__EXERCISE AIM__:
Which lines in the records below hold the word "pink"? Copy each of them.

Items from a data source:
=======

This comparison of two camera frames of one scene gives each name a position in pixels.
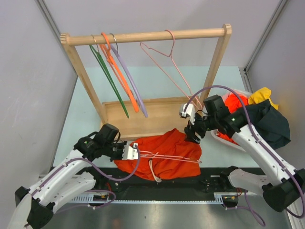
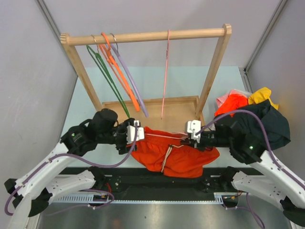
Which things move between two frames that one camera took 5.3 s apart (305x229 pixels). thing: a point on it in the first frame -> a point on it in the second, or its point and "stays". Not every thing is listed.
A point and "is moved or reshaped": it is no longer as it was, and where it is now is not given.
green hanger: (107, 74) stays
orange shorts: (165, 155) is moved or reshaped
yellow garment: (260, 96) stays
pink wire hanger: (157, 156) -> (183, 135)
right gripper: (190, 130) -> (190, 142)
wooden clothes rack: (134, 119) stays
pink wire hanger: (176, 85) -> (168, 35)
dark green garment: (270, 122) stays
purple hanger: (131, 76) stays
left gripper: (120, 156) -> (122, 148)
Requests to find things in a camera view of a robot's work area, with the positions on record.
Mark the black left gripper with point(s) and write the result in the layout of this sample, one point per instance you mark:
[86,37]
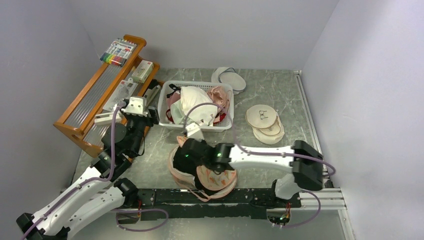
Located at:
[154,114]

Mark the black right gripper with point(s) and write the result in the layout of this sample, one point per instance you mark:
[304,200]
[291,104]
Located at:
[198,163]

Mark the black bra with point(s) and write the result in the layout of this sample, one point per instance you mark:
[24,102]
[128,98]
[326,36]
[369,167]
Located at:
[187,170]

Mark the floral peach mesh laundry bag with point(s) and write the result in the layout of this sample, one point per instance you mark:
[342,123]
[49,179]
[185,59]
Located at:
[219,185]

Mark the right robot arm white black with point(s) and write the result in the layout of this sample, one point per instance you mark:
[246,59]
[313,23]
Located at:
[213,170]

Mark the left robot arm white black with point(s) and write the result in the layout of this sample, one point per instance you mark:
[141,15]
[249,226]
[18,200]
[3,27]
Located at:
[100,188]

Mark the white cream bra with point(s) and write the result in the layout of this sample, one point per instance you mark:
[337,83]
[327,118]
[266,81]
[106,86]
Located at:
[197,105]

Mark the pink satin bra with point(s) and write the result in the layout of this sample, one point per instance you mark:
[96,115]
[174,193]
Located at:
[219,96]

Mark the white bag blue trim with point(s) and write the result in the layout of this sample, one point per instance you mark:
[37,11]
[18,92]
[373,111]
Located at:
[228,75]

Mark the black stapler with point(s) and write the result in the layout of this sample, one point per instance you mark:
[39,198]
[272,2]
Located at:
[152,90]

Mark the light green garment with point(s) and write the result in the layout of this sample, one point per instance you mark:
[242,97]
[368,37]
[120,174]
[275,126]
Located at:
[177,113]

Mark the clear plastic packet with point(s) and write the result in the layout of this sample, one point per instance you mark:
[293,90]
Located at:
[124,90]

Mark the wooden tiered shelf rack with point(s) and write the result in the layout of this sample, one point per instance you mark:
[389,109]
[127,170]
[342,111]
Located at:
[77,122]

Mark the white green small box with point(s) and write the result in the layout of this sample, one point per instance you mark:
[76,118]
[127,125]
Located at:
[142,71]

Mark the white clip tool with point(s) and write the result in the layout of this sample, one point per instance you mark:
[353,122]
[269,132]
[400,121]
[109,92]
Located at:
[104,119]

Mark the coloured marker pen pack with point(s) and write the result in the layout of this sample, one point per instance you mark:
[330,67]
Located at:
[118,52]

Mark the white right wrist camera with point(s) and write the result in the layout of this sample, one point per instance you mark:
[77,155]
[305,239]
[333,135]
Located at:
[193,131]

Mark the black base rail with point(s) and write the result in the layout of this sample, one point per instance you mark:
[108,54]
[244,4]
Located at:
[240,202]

=======

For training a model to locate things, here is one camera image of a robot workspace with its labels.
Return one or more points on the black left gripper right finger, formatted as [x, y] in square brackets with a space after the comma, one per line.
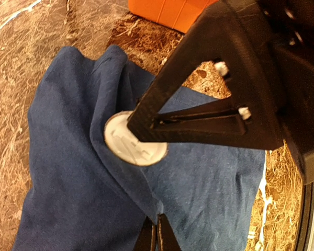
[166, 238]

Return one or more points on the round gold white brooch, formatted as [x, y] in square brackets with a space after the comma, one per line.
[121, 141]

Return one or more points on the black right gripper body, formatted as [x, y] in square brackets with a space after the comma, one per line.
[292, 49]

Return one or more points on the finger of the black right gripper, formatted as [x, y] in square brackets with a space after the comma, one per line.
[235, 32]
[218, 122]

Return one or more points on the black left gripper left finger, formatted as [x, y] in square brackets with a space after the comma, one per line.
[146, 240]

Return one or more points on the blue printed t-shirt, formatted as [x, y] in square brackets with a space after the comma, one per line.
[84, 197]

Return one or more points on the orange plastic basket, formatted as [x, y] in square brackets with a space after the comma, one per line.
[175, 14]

=======

__THE COMPLETED TASK__:
pink wire hanger: (157, 156) -> (183, 135)
pink wire hanger: (176, 85) -> (168, 35)
Mark the pink satin bra with point(s) and write the result in the layout of this sample, one point per instance you mark:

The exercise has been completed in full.